## Activity
Look through the lines below; wherever the word "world" appears, copy that line.

## Source data
********************

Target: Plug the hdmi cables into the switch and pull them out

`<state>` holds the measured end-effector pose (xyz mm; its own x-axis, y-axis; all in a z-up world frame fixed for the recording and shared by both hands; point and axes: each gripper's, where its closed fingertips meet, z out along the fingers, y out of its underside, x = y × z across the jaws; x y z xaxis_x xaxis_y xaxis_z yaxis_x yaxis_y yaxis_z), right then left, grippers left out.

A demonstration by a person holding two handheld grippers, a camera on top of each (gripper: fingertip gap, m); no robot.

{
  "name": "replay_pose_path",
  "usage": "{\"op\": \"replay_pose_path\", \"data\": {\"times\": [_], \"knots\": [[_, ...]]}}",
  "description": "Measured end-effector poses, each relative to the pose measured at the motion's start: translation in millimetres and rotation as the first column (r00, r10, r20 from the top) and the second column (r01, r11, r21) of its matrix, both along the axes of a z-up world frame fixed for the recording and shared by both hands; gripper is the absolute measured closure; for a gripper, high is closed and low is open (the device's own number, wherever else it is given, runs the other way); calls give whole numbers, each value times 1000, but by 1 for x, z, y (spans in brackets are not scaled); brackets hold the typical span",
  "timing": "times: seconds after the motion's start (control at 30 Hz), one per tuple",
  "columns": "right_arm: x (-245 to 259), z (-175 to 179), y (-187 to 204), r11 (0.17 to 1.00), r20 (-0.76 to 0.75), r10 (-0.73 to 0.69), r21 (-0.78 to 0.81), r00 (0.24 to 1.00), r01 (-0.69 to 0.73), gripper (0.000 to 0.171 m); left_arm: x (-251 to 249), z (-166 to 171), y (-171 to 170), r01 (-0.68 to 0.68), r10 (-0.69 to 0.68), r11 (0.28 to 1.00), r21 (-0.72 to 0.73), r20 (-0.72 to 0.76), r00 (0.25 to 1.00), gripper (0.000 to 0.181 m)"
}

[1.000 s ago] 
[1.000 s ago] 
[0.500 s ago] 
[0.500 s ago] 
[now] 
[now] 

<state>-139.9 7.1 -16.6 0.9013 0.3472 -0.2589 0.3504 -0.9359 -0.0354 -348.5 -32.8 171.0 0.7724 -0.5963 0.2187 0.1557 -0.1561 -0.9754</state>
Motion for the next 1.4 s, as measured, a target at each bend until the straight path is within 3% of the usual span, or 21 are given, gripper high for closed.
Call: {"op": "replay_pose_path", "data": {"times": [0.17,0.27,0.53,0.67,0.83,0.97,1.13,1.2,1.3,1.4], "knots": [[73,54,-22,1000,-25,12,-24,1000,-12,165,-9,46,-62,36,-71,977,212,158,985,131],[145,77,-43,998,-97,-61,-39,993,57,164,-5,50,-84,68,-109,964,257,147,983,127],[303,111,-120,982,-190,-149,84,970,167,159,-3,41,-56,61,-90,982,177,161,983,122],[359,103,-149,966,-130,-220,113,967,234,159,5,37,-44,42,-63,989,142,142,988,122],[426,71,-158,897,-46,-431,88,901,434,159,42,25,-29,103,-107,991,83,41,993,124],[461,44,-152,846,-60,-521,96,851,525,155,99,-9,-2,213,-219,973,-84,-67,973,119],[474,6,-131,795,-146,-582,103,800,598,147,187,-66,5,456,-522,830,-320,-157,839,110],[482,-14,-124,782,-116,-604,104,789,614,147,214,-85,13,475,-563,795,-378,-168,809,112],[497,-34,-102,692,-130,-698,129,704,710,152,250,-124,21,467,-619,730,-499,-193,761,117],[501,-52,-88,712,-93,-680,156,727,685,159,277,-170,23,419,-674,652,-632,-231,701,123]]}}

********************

## Problem solution
`<state>` holds the measured end-effector pose (xyz mm; its own x-axis, y-axis; all in a z-up world frame fixed for the recording and shared by both hands; point and axes: each gripper's, where its closed fingertips meet, z out along the fingers, y out of its underside, x = y × z across the jaws; x y z xaxis_x xaxis_y xaxis_z yaxis_x yaxis_y yaxis_z), right then left, grippers left out.
  "description": "Measured end-effector poses, each relative to the pose measured at the motion's start: translation in millimetres and rotation as the first column (r00, r10, r20 from the top) and the second column (r01, r11, r21) of its matrix, both along the axes of a z-up world frame fixed for the recording and shared by both hands; gripper is the absolute measured closure; for a gripper, high is closed and low is open (the device's own number, wherever else it is given, runs the other way); calls give whole numbers, each value times 1000, but by 1 for x, z, y (spans in brackets are not scaled); brackets hold the typical span",

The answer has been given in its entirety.